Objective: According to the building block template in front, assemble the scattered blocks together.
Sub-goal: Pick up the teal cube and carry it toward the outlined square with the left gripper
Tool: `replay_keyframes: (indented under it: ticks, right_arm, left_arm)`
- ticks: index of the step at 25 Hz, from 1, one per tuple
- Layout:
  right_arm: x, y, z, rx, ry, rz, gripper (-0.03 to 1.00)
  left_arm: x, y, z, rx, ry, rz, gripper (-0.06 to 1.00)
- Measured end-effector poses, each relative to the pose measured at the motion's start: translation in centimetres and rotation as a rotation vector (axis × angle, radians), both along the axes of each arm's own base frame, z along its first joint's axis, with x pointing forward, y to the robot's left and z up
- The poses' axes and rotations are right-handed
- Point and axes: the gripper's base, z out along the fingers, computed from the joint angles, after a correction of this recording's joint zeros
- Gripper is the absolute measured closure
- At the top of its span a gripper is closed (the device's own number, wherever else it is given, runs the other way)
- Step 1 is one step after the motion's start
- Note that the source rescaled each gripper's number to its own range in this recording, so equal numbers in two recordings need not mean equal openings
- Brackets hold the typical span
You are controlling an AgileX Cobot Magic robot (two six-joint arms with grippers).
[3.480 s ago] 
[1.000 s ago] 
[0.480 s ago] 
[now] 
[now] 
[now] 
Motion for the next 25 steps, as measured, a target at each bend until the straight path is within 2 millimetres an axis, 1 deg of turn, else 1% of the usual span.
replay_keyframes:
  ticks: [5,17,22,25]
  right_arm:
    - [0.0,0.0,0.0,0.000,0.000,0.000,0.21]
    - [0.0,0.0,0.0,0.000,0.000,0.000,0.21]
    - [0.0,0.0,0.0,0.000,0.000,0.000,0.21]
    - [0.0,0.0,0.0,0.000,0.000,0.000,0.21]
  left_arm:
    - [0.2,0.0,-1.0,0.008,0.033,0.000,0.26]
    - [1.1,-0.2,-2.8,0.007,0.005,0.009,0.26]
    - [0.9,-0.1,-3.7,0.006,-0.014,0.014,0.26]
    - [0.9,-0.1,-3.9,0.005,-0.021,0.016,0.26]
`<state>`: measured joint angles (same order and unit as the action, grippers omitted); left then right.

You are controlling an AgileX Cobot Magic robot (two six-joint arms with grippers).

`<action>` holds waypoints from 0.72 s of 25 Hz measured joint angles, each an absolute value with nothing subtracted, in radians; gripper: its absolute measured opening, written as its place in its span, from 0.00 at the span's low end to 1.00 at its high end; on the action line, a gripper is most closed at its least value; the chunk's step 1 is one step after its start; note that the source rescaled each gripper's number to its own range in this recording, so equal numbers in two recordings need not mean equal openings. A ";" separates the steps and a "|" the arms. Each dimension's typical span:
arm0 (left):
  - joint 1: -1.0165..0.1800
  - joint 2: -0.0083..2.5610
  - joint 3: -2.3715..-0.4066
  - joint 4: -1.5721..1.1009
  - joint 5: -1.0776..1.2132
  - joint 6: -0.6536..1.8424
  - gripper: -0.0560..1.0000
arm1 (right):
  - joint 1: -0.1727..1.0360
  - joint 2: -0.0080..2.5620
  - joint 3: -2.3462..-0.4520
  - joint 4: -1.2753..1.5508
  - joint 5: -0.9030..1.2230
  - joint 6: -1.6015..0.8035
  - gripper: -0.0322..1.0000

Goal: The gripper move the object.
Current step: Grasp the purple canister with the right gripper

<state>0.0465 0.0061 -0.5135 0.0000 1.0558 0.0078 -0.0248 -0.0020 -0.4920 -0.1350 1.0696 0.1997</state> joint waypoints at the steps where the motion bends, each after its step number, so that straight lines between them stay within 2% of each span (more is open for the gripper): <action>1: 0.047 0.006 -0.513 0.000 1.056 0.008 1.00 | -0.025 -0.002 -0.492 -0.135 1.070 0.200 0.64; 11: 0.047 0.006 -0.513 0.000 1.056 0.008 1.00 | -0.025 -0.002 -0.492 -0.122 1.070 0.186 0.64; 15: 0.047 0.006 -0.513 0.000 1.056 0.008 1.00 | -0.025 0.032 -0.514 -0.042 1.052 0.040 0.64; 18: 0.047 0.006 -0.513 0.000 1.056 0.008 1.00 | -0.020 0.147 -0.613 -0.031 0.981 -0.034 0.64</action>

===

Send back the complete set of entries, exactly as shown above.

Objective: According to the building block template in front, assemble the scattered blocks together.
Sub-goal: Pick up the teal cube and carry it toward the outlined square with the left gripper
Tool: `replay_keyframes: (indented under it: ticks, right_arm, left_arm)`
- ticks: index of the step at 25 Hz, from 1, one per tuple
- Layout:
  right_arm: x, y, z, rx, ry, rz, gripper (-0.03 to 1.00)
  left_arm: x, y, z, rx, ry, rz, gripper (-0.06 to 1.00)
- Measured end-effector poses, each relative to the pose measured at the motion's start: translation in centimetres and rotation as a rotation vector (axis × angle, radians), both along the axes of each arm's own base frame, z along its first joint's axis, with x pointing forward, y to the robot's left and z up
- The poses' axes and rotations are right-handed
- Point and axes: the gripper's base, z out along the fingers, computed from the joint angles, after a correction of this recording's joint zeros
- Gripper is the absolute measured closure
- At the top of its span a gripper is closed (the device's own number, wherever else it is given, runs the other way)
- Step 1 is one step after the motion's start
- Note that the source rescaled each gripper's number to its own range in this recording, so equal numbers in two recordings need not mean equal openings
- Brackets hold the typical span
You are controlling an AgileX Cobot Magic robot (two six-joint arms with grippers).
[3.480 s ago] 
[1.000 s ago] 
[0.480 s ago] 
[now] 
[now] 
[now] 
Motion for the next 25 steps, as measured, a target at each bend until the straight path is within 2 millimetres an axis, 1 deg of turn, else 1% of the usual span.
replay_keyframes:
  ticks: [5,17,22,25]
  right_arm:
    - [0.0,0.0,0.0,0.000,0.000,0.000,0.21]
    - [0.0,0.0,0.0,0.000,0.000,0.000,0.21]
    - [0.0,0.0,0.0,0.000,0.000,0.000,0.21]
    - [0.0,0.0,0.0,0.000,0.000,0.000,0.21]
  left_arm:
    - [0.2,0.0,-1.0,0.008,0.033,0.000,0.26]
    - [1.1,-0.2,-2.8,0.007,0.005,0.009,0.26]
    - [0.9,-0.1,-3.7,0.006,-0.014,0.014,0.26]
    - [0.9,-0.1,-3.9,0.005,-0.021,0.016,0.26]
`<state>`: measured joint angles (same order and unit as the action, grippers omitted); left then right.

You are controlling an AgileX Cobot Magic robot (two six-joint arms with grippers).

`<action>` holds waypoints from 0.72 s of 25 Hz measured joint angles, each an absolute value with nothing subtracted, in radians; gripper: its absolute measured opening, written as its place in its span, from 0.00 at the span's low end to 1.00 at its high end; on the action line, a gripper is most closed at its least value; the chunk's step 1 is one step after its start; note that the source rescaled each gripper's number to its own range in this recording, so equal numbers in two recordings need not mean equal openings. A ";" separates the steps and a "|" the arms. Each dimension's typical span:
arm0 (left):
  - joint 1: -1.0165..0.1800
  - joint 2: -0.0083..2.5610
  - joint 3: -2.3715..-0.4066
  - joint 4: -1.5721..1.1009
  - joint 5: -1.0776..1.2132
  - joint 6: -0.6536..1.8424
  - gripper: -0.0560..1.0000
arm1 (right):
  - joint 1: -0.1727..1.0360
  - joint 2: -0.0080..2.5620
  - joint 3: -2.3462..-0.4520
  - joint 4: -1.2753..1.5508
  - joint 5: -0.9030..1.2230
  - joint 6: -1.6015..0.8035
  - gripper: -0.0322..1.0000

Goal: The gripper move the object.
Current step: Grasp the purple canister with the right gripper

<state>0.0465 0.0061 -0.5135 0.0000 1.0558 0.0078 -0.0248 -0.0020 -0.4920 -0.1350 1.0696 0.1997</state> joint waypoints at the steps where the motion bends, each after its step number, so that straight lines between them stay within 2% of each span (more is open for the gripper): <action>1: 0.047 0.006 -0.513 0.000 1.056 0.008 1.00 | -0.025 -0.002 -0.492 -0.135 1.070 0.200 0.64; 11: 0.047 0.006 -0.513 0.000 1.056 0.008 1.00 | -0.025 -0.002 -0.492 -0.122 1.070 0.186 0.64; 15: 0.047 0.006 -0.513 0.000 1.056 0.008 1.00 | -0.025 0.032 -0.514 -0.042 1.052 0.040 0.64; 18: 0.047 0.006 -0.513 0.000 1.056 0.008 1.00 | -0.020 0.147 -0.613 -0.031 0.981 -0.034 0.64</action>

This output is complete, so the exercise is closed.